L'exposition collective est prolongée jusqu'au 8 octobre
Devant l'accueil réservé à l'accrochage, nous avons décidé de garder l'exposition collective en place jusqu'au 8 octobre 2026.
C'est une bonne nouvelle pour celles et ceux qui n'ont pas encore pu venir — et l'occasion, pour nous, d'ouvrir l'accrochage à un artiste de plus.
Figures libres
Si cet accrochage tient, c'est qu'il ne rassemble pas des œuvres au hasard. La galerie défend une peinture qui garde la figure et refuse de la fixer. Ses artistes ne sont ni tout à fait figuratifs ni tout à fait abstraits : ils travaillent exactement entre les deux, là où la forme se distord, se décompose et se réinvente sans jamais lâcher le corps ni le visage.
Chacun le dit à sa manière. Éric Citerne « transcende les frontières stylistiques conventionnelles ». Julieth Mars Toussaint ne titre aucune de ses toiles, pour que la peinture parle d'elle-même. PEBE Paul Bader a abandonné la perspective pour inventer son propre alphabet de figures. Alex Mitrecey traite la toile comme un terrain de jeu.

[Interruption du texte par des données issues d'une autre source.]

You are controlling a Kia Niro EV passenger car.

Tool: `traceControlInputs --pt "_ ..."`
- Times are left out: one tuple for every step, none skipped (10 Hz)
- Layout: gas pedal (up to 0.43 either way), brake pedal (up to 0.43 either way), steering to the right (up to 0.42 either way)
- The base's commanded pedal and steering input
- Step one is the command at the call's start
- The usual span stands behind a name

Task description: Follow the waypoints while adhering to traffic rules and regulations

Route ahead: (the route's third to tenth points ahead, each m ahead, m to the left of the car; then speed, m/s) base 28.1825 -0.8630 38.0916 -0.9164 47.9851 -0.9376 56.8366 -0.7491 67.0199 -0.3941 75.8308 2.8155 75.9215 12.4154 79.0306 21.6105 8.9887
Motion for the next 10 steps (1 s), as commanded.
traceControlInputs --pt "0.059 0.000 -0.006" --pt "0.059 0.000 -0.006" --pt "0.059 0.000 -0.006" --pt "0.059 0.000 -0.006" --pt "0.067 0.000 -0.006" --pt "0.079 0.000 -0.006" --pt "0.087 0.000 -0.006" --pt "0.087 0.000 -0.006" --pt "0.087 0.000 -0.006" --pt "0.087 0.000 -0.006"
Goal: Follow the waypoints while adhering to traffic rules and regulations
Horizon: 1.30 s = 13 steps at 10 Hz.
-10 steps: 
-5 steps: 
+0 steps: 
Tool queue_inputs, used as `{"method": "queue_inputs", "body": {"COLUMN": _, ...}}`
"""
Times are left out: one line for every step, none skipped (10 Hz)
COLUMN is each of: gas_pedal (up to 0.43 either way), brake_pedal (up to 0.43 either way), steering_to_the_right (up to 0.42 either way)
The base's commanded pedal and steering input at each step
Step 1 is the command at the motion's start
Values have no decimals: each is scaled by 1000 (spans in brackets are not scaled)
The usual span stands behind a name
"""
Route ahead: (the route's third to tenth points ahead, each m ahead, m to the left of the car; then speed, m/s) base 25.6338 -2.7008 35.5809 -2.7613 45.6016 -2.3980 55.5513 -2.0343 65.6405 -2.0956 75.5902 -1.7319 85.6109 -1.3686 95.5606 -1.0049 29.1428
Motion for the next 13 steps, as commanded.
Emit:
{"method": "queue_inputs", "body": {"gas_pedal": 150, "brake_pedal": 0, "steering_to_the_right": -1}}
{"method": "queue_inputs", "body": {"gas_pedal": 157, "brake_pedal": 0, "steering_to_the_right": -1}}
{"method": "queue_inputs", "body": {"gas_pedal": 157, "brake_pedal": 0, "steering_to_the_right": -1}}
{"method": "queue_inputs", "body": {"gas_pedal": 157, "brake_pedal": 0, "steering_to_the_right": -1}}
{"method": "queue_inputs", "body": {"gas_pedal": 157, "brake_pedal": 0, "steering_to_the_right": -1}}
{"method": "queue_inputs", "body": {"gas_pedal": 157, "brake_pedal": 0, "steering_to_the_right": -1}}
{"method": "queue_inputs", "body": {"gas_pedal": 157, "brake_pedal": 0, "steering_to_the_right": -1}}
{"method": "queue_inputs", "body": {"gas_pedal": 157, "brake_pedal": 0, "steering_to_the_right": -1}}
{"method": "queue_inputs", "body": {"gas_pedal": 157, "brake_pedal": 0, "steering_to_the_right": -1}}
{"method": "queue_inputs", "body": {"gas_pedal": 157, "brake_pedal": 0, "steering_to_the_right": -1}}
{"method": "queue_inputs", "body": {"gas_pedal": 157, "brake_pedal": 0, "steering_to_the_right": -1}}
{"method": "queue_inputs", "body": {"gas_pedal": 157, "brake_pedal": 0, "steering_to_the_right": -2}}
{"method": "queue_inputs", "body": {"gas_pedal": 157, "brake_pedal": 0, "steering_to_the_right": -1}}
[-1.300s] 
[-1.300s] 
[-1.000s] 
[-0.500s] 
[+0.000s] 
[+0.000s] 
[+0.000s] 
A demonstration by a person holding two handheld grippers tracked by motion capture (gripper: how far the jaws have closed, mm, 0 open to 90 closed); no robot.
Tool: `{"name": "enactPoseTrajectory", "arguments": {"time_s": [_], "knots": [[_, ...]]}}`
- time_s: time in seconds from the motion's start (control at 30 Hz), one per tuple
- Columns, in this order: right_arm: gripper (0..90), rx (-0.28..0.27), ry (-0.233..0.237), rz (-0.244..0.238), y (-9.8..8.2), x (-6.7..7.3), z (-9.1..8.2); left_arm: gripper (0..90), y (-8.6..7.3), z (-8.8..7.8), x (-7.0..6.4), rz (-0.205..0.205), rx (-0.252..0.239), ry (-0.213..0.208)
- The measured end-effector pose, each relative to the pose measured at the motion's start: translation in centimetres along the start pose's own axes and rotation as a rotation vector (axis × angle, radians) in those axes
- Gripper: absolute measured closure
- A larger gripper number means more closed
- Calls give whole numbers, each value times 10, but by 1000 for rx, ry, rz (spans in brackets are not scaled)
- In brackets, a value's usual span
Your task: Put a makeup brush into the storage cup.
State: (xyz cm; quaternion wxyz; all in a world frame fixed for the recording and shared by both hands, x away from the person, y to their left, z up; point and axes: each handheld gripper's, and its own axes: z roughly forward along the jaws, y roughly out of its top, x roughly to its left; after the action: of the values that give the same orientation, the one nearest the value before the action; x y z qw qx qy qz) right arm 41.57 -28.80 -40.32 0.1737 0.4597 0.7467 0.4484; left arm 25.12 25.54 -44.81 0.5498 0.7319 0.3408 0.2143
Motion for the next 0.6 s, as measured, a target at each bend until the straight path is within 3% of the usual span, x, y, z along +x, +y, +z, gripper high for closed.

Aucun n'obéit à une école. C'est à cette famille-là qu'appartient l'artiste que nous invitons aujourd'hui.
Un jeune peintre en invité
Nous accueillons Deadend Rasputin pour ces dernières semaines. Peintre autodidacte, venu au métier par le dessin il y a cinq ans, il travaille une matière nourrie du brutalisme et de la peinture d'après-guerre — on pense à Bacon, à Guston, à la liberté narrative de Chagall. Il peint une jeunesse contemporaine aux prises avec ses propres vertiges, et fait de la condition mentale un sujet frontal, jamais illustratif. Ses figures marginales n'y sont pas des victimes : ce sont des anti-héros, magnifiés, posés dans des fresques oniriques et acides.
Il présente notamment un diptyque dissocié, Vague à l'Âme et Velvet Town (huile sur toile, 150 × 120 cm chacune, 2025) : deux toiles conçues ensemble puis séparées, qui continuent de se répondre d'un mur à l'autre.
C'est le genre de travail qu'on a envie de montrer tôt. Venez le découvrir.
Autour de lui
L'accrochage conserve sa ligne, avec les artistes que la galerie défend : Éric Citerne, Alex Mitrecey, Raïsa Gates, Julieth Mars Toussaint et PEBE Paul Bader. Des démarches installées, qui ont trouvé leur public et leurs collectionneurs, et dont la confrontation fait toute la tenue de cette exposition.
Exposition collective 16 juillet → 8 octobre 2026 Galerie ELHABIBI — 14 rue Sainte-Anastase, 75003 Paris Entrée libre, et sur rendez-vous.